Una riforma che promette, ma complica
In Italia servono medici, servono subito e in modo strutturato. I numeri parlano chiaro: ospedali sotto organico, turni massacranti, territori scoperti soprattutto nelle aree periferiche. Eppure, mentre si rincorre la soluzione alla carenza di personale sanitario, il percorso per accedere a Medicina continua a essere tortuoso e selettivo, spesso più ostico che formativo.
La riforma introdotta per l’anno accademico 2025-2026 cambia formalmente le regole d’ingresso, abolendo il test iniziale e aprendo le porte a tutti: un segnale positivo, almeno in apparenza. Gli studenti possono iscriversi online su Universitaly entro metà luglio, scegliendo dieci sedi per Medicina e altre dieci per un corso affine.
Il semestre filtro: una corsa a ostacoli
Dal primo settembre, gli iscritti inizieranno regolarmente le lezioni. Tuttavia, tra fine novembre e inizio dicembre dovranno affrontare tre esami obbligatori (chimica, biologia e fisica) in due appelli. Solo chi otterrà un punteggio elevato potrà continuare nel secondo semestre e iscriversi definitivamente a Medicina. Gli altri saranno dirottati sul corso affine scelto inizialmente. Una soluzione tampone, che garantisce un’alternativa, ma che rischia di lasciare l’amaro in bocca a chi ha investito tempo, energie e sogni.
Il modello italiano resta così fortemente competitivo, ma con una selezione spostata nel tempo che rende l’intero sistema incerto e carico di stress. Una sorta di limbo che non offre subito certezze né agli studenti né alle famiglie, spesso costrette a sostenere spese ingenti per mesi di studio e trasferimenti senza la garanzia del risultato.
Come funziona all’estero: modelli più stabili
Al confronto, molti Paesi esteri adottano modelli più trasparenti e meno penalizzanti. In Francia, ad esempio, dopo la riforma PACES, si accede a Medicina tramite percorsi paralleli ma ben definiti, con criteri chiari fin dall’inizio. In Spagna, l’accesso avviene attraverso un esame nazionale unico (EBAU), con graduatorie basate su criteri meritocratici ma accessibili.

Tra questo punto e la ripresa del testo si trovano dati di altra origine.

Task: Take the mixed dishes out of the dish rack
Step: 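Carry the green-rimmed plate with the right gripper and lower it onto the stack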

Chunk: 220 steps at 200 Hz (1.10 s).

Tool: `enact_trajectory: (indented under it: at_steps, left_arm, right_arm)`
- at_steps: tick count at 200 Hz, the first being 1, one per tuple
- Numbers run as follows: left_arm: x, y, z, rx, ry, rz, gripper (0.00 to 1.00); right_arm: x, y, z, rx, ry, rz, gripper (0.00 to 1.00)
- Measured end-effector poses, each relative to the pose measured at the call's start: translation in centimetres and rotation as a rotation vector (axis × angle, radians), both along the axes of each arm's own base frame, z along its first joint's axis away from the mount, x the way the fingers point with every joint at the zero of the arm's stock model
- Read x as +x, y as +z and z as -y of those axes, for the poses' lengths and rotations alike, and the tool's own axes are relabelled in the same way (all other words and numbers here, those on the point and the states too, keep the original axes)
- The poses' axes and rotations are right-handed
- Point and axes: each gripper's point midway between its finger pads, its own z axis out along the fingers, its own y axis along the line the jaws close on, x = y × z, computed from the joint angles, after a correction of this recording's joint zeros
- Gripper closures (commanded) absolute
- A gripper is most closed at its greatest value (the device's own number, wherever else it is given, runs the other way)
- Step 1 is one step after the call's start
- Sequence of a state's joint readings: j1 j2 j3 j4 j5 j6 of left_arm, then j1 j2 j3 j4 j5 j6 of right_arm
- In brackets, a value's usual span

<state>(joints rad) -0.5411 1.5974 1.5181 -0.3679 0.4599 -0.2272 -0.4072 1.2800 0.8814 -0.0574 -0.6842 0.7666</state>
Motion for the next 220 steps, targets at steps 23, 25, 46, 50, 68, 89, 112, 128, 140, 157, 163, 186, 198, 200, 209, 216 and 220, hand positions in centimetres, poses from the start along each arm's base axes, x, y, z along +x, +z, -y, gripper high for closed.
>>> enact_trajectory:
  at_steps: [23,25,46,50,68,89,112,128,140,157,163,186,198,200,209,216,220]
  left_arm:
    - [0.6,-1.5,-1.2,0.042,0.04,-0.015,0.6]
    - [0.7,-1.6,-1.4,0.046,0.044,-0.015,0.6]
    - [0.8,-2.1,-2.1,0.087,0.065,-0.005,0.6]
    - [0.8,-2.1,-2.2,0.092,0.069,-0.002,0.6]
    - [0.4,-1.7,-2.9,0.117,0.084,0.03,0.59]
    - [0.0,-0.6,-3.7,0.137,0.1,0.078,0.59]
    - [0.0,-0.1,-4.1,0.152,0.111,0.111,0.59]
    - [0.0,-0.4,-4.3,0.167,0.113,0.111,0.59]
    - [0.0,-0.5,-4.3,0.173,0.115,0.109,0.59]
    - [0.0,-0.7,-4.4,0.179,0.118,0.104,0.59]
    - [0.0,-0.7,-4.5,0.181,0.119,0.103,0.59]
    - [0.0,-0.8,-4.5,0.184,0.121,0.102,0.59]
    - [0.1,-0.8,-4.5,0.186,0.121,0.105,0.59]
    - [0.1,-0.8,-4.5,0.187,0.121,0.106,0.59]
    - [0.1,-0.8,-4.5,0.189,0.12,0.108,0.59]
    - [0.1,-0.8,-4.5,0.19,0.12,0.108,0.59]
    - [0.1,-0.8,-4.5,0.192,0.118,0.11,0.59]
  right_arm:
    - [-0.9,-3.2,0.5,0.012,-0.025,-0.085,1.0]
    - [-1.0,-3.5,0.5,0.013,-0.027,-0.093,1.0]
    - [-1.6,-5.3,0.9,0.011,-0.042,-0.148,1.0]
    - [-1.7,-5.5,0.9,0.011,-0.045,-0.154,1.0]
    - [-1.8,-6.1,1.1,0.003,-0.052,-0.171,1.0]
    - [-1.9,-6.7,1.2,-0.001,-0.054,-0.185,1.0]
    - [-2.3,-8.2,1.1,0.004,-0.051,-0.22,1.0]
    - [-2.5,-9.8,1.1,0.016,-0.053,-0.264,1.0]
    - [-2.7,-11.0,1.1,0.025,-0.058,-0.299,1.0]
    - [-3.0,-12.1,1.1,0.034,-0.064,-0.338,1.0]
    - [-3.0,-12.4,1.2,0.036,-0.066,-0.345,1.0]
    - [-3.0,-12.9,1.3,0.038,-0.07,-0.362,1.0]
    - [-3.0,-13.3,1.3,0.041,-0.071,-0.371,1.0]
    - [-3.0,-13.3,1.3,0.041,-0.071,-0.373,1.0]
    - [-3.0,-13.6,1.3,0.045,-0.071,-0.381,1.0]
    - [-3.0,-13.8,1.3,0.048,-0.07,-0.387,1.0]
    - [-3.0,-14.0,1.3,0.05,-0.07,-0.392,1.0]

In Germania, il punteggio scolastico e un test attitudinale contribuiscono a definire le posizioni, senza troppe sorprese. In Inghilterra, l’accesso è regolato da un processo complesso ma lineare che prevede test attitudinali (come l’UCAT), colloqui e un dossier personale: un sistema che valuta le reali motivazioni e capacità, non solo la resistenza allo stress accademico.
Un sistema che rischia di perdere i suoi talenti
In Italia, invece, il rischio è quello di tenere tutti dentro per poi escludere in corsa, alimentando frustrazione, incertezza e, spesso, fuga verso l’estero, dove migliaia di giovani italiani scelgono ogni anno di studiare Medicina in università straniere, attratti da percorsi più stabili e coerenti.
La selezione resta necessaria, ma va ripensata. Servono criteri chiari, tempi certi, sostegni concreti. Perché se è vero che formare un medico è complesso, è altrettanto vero che continuare a perdere energie, talenti e fiducia è un lusso che il nostro sistema sanitario non può più permettersi.